Jaguar’s ‘gone woke’
As far as I can ascertain, ‘woke’ has evolved from its 1930s origins relating to being aware — of and actively attentive to — social and political issues affecting African-Americans in the USA, to a more global perspective concerned with any person or group suffering oppression. That sounds rather like ‘compassion’. So, what’s being said here exactly — that unlike previously, Jaguar’s now compassionate, is that it? And the incontrovertible proof that it wasn’t before is what, exactly?

Or is it something else — are you worried that the brand will be sullied if it encourages the Global Majority to be tempted by its wares? I’m curious about how well you took the news of Jaguar’s 2008 takeover by an Indian corporate giant. Or was the lack of overt, red-blooded masculinity more troubling for you? Perhaps you’re worried that by driving a Jag your unquestionable universal attractiveness to every gay guy will somehow be further amplified? Fella, be real — if your hands had any say in the matter, you wouldn’t even be on the receiving end of a wank.
Its purpose isn’t to promote a specific car, it’s highlighting that this is a brand that’s about to become something wholly different. Loving or hating it isn’t that important either — it’s about challenging everyone’s perceptions of what ‘Jaguar’ represents.
The Type 00 doesn’t look like a Jaguar
Unless you’re one of a select number of JLR employees, nobody knows exactly what the new production Jaguars look like. What we do know is the concept revealed in Miami previews various elements of what to expect when they’re revealed.
Sure, there’ll be surprises here and there, but overall the cars themselves won’t shock — that was the Type 00’s role, building the foundations for the styling revolution, allowing the showroom-ready trio to remain bold yet instantly recognisable as new Jaguars.
Just like the new logo and brand teaser video, the Type 00’s deliberately different, purposely polarising and, to these eyes, all the more fucking fabulous for it.

Does it look like a Jaguar? If there was a set answer to that question it’d be easy to answer, but this is a brand that’s metamorphosed its look multiple times since 1945. Take the grilles alone — rectangular, near-square and oval of both vertical and horizontal persuasions have all become part of the Jaguar tradition.
Most common of Jaguar’s styling hallmarks are muscular rear haunches and… Yep, the Type 00’s got those.
More than anything else, the Miami concept references something older than the Jaguar name’s existence.
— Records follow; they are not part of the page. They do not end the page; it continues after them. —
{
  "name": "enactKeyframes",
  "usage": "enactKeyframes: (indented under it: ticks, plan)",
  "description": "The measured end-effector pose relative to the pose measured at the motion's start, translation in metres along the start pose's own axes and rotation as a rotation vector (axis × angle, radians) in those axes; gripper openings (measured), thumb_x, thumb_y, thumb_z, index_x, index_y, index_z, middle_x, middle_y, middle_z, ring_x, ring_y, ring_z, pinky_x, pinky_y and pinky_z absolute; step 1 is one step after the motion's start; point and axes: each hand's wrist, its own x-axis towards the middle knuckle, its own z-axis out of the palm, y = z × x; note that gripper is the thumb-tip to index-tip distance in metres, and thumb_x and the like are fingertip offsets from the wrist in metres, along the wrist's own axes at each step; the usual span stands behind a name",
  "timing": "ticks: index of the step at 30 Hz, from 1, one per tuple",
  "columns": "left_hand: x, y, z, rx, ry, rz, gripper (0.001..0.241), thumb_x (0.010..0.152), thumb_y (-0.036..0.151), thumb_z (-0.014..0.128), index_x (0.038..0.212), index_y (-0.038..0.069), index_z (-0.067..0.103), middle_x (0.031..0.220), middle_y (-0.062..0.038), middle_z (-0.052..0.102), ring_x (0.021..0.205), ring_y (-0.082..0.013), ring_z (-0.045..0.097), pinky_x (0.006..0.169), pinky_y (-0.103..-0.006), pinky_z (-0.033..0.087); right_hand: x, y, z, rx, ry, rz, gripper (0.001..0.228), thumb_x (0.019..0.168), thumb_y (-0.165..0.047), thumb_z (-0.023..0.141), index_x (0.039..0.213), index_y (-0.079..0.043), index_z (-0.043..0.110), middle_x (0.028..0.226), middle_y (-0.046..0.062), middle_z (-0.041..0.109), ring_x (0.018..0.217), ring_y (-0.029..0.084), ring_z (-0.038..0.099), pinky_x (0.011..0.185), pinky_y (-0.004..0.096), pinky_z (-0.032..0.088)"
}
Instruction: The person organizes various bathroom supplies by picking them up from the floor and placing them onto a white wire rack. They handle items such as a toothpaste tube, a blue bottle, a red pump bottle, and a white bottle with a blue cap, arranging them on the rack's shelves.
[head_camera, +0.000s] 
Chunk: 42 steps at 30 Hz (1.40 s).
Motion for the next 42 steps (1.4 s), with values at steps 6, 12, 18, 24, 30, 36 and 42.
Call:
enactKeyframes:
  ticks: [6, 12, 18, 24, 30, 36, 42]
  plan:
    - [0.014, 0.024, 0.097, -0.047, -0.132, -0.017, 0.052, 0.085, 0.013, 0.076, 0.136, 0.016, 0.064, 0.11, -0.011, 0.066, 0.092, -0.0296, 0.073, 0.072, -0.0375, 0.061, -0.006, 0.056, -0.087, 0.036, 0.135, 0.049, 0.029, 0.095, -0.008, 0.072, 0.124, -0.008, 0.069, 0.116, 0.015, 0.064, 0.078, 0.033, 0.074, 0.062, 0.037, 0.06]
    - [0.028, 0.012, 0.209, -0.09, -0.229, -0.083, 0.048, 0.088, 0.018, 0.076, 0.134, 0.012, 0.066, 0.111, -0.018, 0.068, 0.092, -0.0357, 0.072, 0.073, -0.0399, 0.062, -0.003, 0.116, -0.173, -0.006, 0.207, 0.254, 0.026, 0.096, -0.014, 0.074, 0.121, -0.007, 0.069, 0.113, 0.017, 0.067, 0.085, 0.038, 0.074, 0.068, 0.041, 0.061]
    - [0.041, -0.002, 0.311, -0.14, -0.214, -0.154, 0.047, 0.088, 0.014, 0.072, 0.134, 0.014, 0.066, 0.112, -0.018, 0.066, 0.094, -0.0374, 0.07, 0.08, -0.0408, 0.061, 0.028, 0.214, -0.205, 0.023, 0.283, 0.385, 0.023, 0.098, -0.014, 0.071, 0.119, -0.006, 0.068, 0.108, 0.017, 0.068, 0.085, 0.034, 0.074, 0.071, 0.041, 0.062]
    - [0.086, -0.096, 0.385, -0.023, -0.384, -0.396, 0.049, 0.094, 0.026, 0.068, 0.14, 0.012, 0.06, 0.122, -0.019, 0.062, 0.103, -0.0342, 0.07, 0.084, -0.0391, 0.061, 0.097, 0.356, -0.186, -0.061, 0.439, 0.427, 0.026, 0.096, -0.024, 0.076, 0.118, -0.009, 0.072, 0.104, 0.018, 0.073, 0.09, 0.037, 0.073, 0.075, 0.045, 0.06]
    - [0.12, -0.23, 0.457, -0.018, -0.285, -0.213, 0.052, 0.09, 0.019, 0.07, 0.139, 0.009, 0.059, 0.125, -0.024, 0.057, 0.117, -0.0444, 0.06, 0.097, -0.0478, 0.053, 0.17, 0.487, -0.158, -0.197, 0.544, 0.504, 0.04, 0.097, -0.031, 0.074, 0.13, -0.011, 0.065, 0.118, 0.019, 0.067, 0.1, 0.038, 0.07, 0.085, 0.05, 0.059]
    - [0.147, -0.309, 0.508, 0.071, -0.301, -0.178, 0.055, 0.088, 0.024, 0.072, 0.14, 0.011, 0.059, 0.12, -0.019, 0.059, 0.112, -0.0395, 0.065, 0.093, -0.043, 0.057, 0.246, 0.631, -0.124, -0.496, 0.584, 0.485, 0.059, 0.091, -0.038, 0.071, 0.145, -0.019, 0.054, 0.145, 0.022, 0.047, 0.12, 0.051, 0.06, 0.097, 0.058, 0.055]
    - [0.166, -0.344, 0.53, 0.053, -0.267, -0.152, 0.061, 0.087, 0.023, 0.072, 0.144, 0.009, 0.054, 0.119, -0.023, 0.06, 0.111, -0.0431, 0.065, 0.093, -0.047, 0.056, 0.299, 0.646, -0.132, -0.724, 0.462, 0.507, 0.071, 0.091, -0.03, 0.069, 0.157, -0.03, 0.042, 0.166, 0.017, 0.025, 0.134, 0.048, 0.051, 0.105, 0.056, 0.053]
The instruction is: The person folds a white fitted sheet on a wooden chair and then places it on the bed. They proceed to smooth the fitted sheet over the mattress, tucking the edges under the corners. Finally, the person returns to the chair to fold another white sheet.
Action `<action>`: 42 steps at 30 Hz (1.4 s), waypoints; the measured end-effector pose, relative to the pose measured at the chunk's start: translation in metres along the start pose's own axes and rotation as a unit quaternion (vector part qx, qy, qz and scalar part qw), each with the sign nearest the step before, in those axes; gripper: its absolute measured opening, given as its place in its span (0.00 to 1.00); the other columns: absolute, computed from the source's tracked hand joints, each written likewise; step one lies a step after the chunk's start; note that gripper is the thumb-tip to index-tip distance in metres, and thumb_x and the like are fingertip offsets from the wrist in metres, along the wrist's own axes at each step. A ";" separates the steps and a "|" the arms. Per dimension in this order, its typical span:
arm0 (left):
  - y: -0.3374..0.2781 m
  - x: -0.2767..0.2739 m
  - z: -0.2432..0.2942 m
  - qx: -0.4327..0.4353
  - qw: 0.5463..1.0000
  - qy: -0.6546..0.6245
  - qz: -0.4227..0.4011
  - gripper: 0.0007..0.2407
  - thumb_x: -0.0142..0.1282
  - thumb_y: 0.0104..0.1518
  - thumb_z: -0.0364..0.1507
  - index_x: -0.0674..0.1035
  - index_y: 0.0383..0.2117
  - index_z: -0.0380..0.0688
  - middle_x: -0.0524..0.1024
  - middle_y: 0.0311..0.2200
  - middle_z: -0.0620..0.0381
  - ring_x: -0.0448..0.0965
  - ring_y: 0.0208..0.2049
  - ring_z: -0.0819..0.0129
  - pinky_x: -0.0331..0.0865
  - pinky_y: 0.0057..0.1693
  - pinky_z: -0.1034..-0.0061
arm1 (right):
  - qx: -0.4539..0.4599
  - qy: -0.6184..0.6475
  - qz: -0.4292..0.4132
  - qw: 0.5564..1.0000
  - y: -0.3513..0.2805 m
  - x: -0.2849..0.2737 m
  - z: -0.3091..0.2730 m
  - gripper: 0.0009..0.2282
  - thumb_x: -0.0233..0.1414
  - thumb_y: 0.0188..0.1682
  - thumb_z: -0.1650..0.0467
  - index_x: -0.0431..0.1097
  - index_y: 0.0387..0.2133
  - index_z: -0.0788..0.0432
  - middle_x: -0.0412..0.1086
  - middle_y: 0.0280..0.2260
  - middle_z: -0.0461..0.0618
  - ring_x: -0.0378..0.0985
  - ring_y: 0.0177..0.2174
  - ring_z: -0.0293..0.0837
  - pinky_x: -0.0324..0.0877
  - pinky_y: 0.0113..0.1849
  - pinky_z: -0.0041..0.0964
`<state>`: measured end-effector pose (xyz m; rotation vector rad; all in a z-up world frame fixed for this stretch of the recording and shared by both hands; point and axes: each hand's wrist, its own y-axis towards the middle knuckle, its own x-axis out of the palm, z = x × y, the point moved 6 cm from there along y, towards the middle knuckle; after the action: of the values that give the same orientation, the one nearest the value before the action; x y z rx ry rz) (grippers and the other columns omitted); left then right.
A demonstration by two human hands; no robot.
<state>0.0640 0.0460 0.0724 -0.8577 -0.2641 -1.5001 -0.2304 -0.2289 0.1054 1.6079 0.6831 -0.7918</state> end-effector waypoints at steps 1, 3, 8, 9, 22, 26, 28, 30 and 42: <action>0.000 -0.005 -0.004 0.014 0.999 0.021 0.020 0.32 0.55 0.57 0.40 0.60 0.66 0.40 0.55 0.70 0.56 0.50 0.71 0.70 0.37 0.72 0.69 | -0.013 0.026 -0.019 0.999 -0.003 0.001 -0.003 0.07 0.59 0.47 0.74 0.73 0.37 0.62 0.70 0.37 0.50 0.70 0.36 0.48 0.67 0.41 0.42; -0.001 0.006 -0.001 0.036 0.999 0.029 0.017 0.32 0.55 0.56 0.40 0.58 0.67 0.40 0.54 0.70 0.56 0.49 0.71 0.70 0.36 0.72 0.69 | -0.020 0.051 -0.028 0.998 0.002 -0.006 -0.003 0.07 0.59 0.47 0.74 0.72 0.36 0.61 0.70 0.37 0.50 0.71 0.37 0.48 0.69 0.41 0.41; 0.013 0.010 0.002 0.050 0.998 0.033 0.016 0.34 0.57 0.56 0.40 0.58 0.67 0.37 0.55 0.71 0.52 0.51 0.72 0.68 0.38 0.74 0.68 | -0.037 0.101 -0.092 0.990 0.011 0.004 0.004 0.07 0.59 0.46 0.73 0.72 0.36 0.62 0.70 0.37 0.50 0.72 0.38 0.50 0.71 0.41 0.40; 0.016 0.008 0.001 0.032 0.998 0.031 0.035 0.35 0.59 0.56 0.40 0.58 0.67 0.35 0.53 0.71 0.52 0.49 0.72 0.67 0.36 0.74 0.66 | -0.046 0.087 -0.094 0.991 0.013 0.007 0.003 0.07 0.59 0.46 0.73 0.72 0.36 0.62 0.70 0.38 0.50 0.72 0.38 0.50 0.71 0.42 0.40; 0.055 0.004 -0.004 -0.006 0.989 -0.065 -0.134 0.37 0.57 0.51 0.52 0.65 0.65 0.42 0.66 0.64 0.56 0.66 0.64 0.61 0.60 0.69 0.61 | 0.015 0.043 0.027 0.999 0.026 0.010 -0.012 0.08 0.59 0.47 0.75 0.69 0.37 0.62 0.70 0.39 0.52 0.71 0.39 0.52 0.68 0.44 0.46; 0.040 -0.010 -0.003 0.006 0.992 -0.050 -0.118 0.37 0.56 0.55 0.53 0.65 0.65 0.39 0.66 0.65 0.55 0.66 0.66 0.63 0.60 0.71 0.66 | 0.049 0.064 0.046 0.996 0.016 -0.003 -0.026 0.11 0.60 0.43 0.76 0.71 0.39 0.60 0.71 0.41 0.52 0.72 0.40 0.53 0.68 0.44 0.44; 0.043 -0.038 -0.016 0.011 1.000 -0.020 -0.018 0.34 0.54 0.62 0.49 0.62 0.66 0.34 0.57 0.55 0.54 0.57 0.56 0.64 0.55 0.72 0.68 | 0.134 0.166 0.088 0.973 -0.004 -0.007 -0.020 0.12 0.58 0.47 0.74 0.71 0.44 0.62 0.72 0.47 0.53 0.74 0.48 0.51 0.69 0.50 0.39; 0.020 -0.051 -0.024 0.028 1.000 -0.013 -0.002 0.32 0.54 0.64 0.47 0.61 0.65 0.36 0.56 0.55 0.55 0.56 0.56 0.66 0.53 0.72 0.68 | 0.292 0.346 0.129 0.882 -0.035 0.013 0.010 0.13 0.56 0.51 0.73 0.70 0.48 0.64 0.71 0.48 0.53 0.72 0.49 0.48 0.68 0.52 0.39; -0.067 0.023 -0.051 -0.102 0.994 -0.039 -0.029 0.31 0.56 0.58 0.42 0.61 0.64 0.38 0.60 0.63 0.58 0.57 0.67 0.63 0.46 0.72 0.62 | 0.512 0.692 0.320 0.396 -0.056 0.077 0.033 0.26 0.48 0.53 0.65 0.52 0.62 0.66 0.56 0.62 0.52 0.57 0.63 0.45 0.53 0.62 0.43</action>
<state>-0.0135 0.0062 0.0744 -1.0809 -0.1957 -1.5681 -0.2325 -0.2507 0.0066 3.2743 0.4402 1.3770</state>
Far from ignoring its history, the Type 00 delves deep into its origins as a manufacturer of its own cars, paying homage to the SS I.
Oh, and that Rodon Rose paintwork? If it’s not purely to agitate the fragile masculinity of those still puce-faced from everything else NeW jAgUaR, I’ll be bitterly disappointed.
Is there life in the Big Cat yet?
Make no mistake, Jaguar was dying and by carrying on as it was, the end would have been sooner rather than later.
This period of pivotal change could resuscitate it — if the Type 00 is truly a portent of the marque’s future, there’s every chance it’ll thrive.

The irony of those bemoaning its illustrious past has been ‘forgotten’ is that they can’t see they’re living through the most significant period in Jaguar’s much-storied history. So far.
But long before motoring journalists write celebratory features about Jaguar’s icons of the second quarter of the 21st Century, PR undergraduates will be analysing case studies about the colossal scale and scope of 2024’s brand rebirth in envious wonder.